A helper function also lets us view the tables in the database:

In [12]:
showTables(DB_NAME)
Out[12]:
tablename tableowner
0 crime_scene_report detective
1 drivers_license detective
2 person detective
3 facebook_event_checkin detective
4 interview detective
5 get_fit_now_member detective
6 get_fit_now_check_in detective
7 income detective
8 solution detective

We can also review the columns contained within a table (omit the table name to see columns listed for all tables in the specified database).

In [13]:
showColumns(DB_NAME, 'crime_scene_report',  user=DB_USER, password=DB_PWD)
Out[13]:
column_name table_name
0 city crime_scene_report
1 date crime_scene_report
2 description crime_scene_report
3 type crime_scene_report

Let the Investigation Begin

Check out the original guidance for the mystery here; additional hints are also available within the original repository.

In brief, you're going to be investigating a murder that took place on January 15th, 2018 in SQL City.

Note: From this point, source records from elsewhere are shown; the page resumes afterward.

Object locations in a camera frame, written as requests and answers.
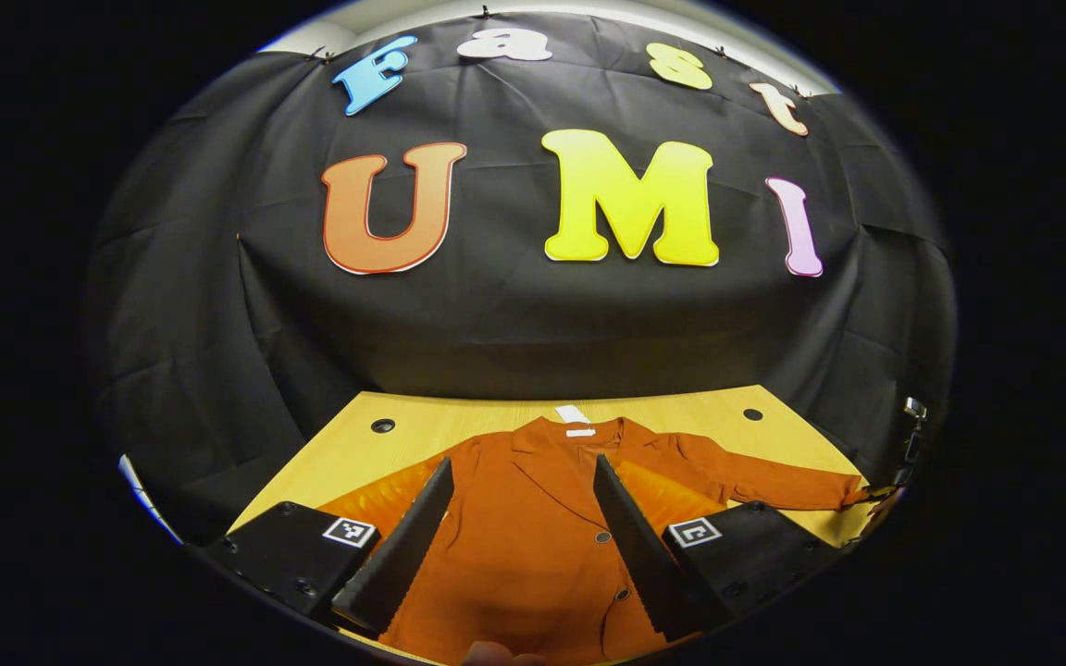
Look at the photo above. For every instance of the black backdrop cloth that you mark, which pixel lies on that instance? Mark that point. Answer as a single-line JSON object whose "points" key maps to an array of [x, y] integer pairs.
{"points": [[514, 324]]}

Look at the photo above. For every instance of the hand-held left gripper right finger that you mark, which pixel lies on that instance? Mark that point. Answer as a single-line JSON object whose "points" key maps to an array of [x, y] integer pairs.
{"points": [[639, 555]]}

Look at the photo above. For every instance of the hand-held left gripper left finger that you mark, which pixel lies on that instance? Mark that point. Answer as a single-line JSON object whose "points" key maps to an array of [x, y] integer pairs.
{"points": [[403, 555]]}

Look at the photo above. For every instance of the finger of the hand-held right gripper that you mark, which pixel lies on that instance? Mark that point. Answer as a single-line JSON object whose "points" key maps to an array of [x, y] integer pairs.
{"points": [[885, 499]]}

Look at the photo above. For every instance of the orange button jacket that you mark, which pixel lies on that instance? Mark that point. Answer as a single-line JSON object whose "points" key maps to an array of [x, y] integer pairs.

To get you started, here's the original crime report:

In [14]:
%%sql
SELECT * FROM crime_scene_report WHERE date=20180115 AND city='SQL City' AND type='murder';
 * postgresql://detective:***@localhost:5432/mysterydb
1 rows affected.
Out[14]:
date type description city
0 20180115 murder Security footage shows that there were 2 witnesses. The first witness lives at the last house on "Northwestern Dr". The second witness, named Annabel, lives somewhere on "Franklin Ave". SQL City

Now get to it...